Why Shoprite Is Quitting Nigeria’s Retail Market

While the announcement of the imminent exit of South Africa’s retail giant, Shoprite, from Nigeria may have come to many as a surprise, available data have shown that weakness in purchasing power, foreign exchange hitches and intense competition were some of the major factors that informed the decision, if the firm’s scorecard for the year ended June 28, 2020 was anything to go by.

Also, the supermarket’s non-South African segment had also been experiencing currency devaluations. For Nigeria, the naira depreciated from N360 pre-COVID to N460 in June before hitting its current N475 to the United States dollar.

While the company was believed to be doing well in terms of local currency, it was, however, haemorrhaging on the foreign front, as exchange rates kept undermining its financial status.

Already, an insider told The Guardian that the main challenges were forex volatilities and high cost of doing business in the most populous black nation, adding that the new deal would be structured in a way that encourages emergence of more franchisees and deters monopoly.

Although the brand could be retained, the source noted that while Artee Group, the owners of SPAR Nigeria licence might get the majority shareholding in the proposed mart, the deal, is however, open to as many willing rich Nigerians and investors.

Besides the fact that the superstore caters mostly for the middle class in a conducive environment, a decline in earnings and household incomes as well as growth in rival brands like Supersaver, Ebeano, D’Prince, Hubmart, Spar and others had diminished its market share.

Also in the exit drama is another South Africa’s retailer, Mr.

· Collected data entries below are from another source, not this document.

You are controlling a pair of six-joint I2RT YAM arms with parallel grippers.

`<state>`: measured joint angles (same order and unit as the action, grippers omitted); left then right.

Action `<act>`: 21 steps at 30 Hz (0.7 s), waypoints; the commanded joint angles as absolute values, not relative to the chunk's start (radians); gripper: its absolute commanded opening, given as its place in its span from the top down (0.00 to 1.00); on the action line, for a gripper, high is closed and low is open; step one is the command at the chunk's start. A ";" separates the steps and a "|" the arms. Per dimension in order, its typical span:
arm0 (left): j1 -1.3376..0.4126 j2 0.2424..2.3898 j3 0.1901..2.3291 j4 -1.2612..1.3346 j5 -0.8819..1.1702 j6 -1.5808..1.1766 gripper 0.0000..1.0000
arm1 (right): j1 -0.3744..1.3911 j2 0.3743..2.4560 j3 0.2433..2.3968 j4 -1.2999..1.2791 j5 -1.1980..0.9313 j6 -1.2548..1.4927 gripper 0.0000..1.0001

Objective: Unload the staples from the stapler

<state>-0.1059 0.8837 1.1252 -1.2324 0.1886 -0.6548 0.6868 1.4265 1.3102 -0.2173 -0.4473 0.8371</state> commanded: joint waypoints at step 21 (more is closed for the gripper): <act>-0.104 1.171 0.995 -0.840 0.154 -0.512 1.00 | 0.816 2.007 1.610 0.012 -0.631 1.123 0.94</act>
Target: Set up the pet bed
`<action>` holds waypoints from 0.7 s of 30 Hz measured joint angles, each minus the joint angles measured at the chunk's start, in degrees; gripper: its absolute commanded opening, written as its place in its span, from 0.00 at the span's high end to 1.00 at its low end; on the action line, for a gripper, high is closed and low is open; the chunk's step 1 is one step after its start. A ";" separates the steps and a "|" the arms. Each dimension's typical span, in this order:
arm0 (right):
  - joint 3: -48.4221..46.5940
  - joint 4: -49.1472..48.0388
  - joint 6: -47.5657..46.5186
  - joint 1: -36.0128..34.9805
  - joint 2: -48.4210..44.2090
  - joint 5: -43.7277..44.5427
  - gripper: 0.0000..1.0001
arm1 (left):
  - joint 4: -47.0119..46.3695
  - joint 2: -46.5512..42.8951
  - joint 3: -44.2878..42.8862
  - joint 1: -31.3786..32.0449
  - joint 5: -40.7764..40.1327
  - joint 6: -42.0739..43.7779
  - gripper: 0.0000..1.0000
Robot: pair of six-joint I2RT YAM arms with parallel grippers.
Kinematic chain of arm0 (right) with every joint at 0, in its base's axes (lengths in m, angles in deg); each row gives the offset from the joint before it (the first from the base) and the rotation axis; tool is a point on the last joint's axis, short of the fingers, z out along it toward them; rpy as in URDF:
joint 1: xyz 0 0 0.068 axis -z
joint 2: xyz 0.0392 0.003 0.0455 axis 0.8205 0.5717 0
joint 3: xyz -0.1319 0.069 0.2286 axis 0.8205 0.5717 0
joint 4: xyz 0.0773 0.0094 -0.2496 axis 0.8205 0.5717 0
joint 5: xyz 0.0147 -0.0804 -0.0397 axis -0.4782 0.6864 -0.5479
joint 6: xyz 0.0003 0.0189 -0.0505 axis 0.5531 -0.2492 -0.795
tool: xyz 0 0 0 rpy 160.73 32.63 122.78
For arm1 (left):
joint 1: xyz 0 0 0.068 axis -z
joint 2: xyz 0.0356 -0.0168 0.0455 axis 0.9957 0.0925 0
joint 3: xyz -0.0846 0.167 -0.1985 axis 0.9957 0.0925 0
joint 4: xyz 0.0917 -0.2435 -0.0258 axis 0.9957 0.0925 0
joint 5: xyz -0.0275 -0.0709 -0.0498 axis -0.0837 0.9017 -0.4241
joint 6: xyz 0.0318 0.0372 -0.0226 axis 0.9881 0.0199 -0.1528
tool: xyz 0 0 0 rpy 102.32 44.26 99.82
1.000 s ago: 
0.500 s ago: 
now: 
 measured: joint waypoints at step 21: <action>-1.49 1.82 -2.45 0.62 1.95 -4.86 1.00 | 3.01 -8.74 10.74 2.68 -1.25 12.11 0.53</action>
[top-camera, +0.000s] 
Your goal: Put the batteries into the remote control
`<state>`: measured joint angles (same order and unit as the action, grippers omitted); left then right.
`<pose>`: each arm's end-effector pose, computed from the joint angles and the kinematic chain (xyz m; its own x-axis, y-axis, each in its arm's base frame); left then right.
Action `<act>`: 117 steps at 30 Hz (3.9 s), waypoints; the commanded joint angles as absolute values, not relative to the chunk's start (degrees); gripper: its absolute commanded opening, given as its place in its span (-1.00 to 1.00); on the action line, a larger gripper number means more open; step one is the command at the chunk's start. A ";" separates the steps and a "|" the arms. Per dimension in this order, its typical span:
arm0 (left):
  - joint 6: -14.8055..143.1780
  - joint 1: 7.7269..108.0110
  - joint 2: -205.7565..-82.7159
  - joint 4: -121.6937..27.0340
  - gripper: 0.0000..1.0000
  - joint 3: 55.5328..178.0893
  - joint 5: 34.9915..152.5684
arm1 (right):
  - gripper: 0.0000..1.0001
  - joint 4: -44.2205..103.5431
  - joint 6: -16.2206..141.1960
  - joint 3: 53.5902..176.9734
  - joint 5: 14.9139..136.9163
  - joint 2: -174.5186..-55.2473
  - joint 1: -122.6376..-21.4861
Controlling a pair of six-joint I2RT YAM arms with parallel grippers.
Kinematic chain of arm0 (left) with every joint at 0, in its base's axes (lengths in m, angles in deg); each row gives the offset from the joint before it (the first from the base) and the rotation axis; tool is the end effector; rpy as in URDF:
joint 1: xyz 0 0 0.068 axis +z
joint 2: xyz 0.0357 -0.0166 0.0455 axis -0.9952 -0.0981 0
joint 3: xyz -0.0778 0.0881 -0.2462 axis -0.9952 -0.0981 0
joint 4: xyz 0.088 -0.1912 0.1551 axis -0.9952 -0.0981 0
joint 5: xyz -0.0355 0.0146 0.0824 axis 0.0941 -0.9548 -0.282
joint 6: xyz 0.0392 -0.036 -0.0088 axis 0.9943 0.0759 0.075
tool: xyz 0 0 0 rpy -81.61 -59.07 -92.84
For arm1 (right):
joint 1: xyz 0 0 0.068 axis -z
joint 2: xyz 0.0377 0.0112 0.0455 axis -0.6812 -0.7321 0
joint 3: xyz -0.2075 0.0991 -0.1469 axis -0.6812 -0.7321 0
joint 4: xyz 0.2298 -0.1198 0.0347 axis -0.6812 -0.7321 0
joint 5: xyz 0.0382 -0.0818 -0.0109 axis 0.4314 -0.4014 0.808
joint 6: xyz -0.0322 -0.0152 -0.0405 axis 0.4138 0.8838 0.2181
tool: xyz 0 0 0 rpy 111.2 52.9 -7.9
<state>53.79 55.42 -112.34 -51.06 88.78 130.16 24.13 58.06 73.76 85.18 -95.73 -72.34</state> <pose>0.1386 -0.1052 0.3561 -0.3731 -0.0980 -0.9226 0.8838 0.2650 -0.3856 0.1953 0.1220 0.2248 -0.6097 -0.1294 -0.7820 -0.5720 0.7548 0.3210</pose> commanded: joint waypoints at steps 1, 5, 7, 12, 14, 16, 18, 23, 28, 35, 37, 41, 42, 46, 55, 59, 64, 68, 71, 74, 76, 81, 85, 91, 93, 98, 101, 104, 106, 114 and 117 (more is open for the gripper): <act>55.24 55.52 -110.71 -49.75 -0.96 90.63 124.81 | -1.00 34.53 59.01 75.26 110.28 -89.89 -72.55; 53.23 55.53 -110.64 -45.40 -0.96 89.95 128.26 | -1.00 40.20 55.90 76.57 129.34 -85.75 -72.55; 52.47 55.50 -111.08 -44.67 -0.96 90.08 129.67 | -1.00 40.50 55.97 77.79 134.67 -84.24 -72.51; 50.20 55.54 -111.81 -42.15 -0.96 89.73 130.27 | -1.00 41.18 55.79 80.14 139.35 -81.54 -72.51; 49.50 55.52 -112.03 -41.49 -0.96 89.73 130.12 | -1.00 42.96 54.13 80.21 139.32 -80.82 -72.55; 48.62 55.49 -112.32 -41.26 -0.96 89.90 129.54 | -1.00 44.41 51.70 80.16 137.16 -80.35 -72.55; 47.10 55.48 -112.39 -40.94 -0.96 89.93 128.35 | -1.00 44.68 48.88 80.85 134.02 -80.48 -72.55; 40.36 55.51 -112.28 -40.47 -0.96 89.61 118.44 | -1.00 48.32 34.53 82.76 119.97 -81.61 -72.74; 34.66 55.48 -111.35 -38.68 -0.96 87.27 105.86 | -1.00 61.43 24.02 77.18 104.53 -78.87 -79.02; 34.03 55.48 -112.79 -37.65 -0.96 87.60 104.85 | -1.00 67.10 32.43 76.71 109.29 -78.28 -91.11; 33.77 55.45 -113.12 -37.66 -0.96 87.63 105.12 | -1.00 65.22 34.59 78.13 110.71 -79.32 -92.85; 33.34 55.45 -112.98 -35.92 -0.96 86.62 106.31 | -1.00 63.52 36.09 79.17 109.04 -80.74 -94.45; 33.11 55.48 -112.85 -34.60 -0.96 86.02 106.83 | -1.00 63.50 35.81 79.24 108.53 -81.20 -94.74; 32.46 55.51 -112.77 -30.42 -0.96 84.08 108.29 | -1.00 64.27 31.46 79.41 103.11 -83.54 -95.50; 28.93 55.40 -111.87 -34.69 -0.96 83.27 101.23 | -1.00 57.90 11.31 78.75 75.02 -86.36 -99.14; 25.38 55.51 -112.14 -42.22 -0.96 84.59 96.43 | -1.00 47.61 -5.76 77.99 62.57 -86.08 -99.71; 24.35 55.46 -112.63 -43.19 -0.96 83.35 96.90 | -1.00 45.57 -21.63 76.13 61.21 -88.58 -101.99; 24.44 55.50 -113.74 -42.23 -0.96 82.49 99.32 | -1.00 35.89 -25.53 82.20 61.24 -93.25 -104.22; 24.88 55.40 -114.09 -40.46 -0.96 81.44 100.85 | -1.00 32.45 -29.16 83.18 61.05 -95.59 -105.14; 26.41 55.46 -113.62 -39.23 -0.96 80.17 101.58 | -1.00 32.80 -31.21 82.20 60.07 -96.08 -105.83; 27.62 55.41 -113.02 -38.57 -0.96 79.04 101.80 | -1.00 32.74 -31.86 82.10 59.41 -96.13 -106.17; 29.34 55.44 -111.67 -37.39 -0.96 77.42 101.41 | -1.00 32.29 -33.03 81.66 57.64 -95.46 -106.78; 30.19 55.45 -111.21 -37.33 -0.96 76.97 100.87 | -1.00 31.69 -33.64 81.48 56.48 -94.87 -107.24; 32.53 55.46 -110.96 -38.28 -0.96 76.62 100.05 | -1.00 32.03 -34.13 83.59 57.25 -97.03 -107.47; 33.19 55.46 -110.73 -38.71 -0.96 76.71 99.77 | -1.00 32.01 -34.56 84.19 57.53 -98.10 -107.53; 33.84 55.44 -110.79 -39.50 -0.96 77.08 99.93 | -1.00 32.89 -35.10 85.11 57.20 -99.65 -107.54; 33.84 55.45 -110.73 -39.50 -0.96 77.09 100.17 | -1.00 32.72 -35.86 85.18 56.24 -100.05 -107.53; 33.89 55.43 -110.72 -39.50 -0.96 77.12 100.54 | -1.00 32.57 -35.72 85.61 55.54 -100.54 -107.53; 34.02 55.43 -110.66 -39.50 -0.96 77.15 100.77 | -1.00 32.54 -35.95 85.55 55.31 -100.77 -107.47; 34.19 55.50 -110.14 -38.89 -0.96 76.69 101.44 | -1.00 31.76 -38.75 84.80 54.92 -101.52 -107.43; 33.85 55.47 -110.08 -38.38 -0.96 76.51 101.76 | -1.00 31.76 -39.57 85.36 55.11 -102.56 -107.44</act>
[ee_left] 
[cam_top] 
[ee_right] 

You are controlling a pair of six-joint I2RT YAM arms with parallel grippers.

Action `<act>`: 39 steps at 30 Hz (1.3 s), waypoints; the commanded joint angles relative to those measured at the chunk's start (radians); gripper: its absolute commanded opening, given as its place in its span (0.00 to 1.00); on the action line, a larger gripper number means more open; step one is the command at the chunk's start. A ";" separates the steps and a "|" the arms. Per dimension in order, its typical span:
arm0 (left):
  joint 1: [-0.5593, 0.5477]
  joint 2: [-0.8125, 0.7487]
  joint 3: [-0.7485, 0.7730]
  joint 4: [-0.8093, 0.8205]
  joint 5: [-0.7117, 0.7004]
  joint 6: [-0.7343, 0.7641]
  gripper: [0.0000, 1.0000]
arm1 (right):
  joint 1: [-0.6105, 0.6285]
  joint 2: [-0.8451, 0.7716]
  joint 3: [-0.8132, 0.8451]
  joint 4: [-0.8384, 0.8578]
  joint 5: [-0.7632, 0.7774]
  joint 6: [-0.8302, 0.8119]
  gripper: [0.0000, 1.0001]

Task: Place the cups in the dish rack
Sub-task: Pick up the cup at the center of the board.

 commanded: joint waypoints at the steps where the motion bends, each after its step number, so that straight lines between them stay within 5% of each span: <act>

Price, which has said it wanted to focus on its home country’s domestic market’s largest economy.

With lower returns and rising unemployment, many fast moving consumer goods companies (FMCGs) have developed business models that leverage the efficiency of the informal markets to push their products instead of keeping them on the shelf.

Shoprite opened its first store in Nigeria in December 2005 and now has 26 of them across eight states, including the Federal Capital Territory (FCT).

It also claimed to have employed more than 2,000 persons, 99 per cent of them, which are allegedly Nigerians.

The closure could affect over 300 value chain operators and suppliers.

Having spent 15 years in the country, Shoprite Holdings Limited claimed customers’ visits for the year dipped by 7.4 per cent due to the COVID-19 lockdowns.

It added that outside South Africa, sales only increased by 0.1 per cent, while it recorded an auction decrease of 1.4 per cent for the year.

According to the report, the non-South Africa operation, excluding Nigeria, contributed a paltry 11.6 per cent to the group’s sales.